**Instructions for the task:**
Starting at the line that contains "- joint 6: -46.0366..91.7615", return each line exactly as written until the listing below ends, and return no other line.

**Supplied material:**
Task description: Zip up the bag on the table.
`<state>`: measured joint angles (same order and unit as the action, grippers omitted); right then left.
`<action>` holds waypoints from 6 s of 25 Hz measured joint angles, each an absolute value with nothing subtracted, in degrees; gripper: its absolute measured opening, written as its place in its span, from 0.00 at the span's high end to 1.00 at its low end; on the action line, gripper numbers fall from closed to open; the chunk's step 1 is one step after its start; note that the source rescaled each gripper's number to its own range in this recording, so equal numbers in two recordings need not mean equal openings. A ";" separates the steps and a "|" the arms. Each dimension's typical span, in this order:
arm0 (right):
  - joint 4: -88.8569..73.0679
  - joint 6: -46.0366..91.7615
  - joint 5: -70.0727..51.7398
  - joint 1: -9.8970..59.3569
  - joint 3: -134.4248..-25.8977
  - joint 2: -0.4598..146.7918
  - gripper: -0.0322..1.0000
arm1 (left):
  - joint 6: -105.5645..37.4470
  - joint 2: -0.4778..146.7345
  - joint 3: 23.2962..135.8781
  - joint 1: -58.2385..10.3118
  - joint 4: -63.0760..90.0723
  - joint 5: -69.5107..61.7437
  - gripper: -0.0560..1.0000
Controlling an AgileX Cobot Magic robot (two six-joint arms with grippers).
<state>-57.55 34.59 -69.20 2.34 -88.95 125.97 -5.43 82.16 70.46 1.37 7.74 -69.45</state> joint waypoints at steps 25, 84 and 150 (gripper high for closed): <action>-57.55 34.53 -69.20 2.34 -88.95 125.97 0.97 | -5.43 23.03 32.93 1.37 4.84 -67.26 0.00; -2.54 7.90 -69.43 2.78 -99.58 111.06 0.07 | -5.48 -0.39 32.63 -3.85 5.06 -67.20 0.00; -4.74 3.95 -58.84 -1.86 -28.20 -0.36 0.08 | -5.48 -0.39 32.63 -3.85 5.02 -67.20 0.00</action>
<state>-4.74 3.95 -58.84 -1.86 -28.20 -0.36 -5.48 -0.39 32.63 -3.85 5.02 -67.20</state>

**Exercise answer:**
  - joint 6: -46.0366..91.7615
  - joint 5: -70.0727..51.7398
  - joint 1: -9.8970..59.3569
  - joint 3: -134.4248..-25.8977
  - joint 2: -0.4598..146.7918
  - gripper: -0.0322..1.0000
arm1 (left):
  - joint 6: -105.5645..37.4470
  - joint 2: -0.4778..146.7345
  - joint 3: 23.2962..135.8781
  - joint 1: -58.2385..10.3118
  - joint 4: -63.0760..90.0723
  - joint 5: -69.5107..61.7437
  - gripper: -0.0560..1.0000
Controlling an AgileX Cobot Magic robot (two six-joint arms with grippers).
<state>-57.55 34.59 -69.20 2.34 -88.95 125.97 -5.43 82.16 70.46 1.37 7.74 -69.45</state> joint waypoints at steps 25, 84 and 150 (gripper high for closed): <action>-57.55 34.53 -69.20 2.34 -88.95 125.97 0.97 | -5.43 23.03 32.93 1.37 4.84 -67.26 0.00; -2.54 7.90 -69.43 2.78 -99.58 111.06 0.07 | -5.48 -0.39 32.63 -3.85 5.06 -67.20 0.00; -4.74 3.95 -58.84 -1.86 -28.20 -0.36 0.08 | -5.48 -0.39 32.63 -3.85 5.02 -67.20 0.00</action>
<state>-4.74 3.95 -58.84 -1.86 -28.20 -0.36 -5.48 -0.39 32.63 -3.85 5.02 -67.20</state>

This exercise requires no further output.